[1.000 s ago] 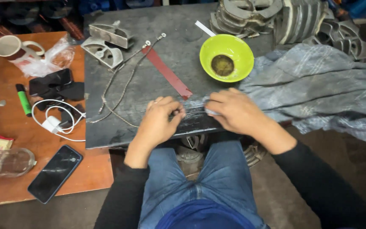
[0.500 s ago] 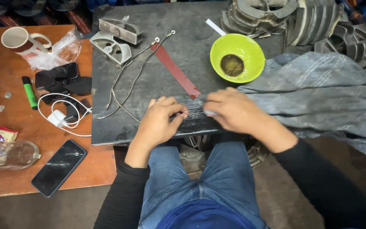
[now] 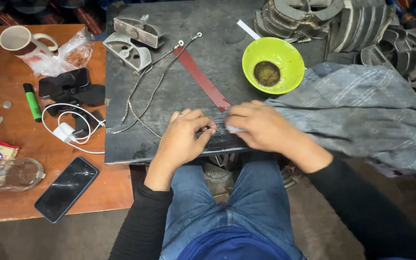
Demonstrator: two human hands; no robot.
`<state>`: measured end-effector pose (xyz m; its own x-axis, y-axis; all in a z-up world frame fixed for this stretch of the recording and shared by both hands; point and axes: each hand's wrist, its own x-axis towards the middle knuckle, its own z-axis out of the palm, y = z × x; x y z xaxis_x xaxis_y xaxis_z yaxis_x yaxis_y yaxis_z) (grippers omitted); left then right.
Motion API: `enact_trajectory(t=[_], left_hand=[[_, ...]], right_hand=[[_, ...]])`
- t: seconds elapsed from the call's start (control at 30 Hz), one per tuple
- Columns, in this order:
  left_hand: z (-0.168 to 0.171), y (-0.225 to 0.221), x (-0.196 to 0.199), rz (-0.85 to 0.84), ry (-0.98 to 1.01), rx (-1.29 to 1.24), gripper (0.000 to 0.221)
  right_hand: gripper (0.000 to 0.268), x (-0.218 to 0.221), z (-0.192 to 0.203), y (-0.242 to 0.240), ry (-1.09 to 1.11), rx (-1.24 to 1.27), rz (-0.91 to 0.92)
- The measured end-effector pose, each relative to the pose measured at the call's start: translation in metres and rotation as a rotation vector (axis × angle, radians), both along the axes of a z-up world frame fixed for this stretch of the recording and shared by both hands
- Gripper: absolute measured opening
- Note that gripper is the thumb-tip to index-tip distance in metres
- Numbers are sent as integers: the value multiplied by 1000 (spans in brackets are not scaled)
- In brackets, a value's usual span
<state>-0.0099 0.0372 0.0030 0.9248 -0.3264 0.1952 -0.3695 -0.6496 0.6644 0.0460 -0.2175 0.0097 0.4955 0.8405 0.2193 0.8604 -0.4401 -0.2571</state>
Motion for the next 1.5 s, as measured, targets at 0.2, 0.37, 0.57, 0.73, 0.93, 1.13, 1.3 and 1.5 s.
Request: enact_trajectory(t=[0.2,0.37,0.57,0.73,0.93,1.13,1.3,1.5], left_hand=[[-2,-1,3,3,-2,7,6],[-3,0,2,0,-23,41,6],[0,0,0,-2,-6,-9,8],[-2,-2,3,1,-19,29,6],[-2,-2,6,-17,-64,58,5],[-24,3,7,-21,-129,45,6],[-22,0,10,1,-69,75,6],[-36,0,10,6,-86,73,5]], right_hand=[[13,1,-4,-14,-38,-19,-40],[16,-3,-12,17,-43,45,-8],[14,-6,2,-12,4,33,-27],[11,-4,-6,-8,-68,30,-57],[21,-2,-11,11,-107,82,-39],[58,-52,57,-37,-144,217,-197],[40,-107,30,-205,-468,384,-817],[70,-148,-65,-378,-183,525,-1657]])
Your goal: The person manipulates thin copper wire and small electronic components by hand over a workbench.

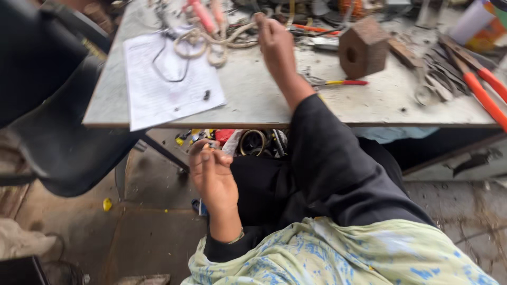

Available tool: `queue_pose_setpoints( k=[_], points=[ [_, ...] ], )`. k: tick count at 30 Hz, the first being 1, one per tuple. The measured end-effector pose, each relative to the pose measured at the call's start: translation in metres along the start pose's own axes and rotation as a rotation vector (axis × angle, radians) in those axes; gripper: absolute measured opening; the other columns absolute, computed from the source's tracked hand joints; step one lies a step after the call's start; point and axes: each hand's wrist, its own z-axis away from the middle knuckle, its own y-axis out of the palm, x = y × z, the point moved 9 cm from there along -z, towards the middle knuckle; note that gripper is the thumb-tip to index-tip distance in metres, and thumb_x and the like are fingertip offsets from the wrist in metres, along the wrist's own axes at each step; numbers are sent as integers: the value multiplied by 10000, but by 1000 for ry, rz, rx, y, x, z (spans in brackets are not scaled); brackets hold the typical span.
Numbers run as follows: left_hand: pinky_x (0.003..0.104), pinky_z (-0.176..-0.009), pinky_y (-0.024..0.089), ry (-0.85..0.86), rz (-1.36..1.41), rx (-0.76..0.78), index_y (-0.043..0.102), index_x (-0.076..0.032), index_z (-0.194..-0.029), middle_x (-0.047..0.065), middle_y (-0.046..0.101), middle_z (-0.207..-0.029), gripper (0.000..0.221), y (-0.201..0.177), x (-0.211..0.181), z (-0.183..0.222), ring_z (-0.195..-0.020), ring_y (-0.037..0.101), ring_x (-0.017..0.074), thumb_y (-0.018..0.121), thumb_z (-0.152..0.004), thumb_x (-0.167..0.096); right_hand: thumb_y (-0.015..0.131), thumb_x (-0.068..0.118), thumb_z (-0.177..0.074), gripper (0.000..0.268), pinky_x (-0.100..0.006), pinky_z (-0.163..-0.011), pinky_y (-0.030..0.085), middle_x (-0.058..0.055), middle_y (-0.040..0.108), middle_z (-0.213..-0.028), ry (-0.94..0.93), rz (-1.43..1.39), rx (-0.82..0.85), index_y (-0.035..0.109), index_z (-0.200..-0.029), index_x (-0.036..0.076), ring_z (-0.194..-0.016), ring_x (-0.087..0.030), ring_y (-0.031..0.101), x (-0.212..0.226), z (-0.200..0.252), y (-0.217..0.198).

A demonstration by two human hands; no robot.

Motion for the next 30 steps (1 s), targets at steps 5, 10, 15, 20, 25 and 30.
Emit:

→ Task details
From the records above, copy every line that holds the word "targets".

→ Result of the exercise
Motion for the next 1.5 s, as measured, targets at 0.2, 0.37, 0.57, 0.73, 0.93, 1.13, 1.3 and 1.5 s.
Motion for the next 30 steps (1 s), targets at steps 5, 10, 15, 20, 25 and 30.

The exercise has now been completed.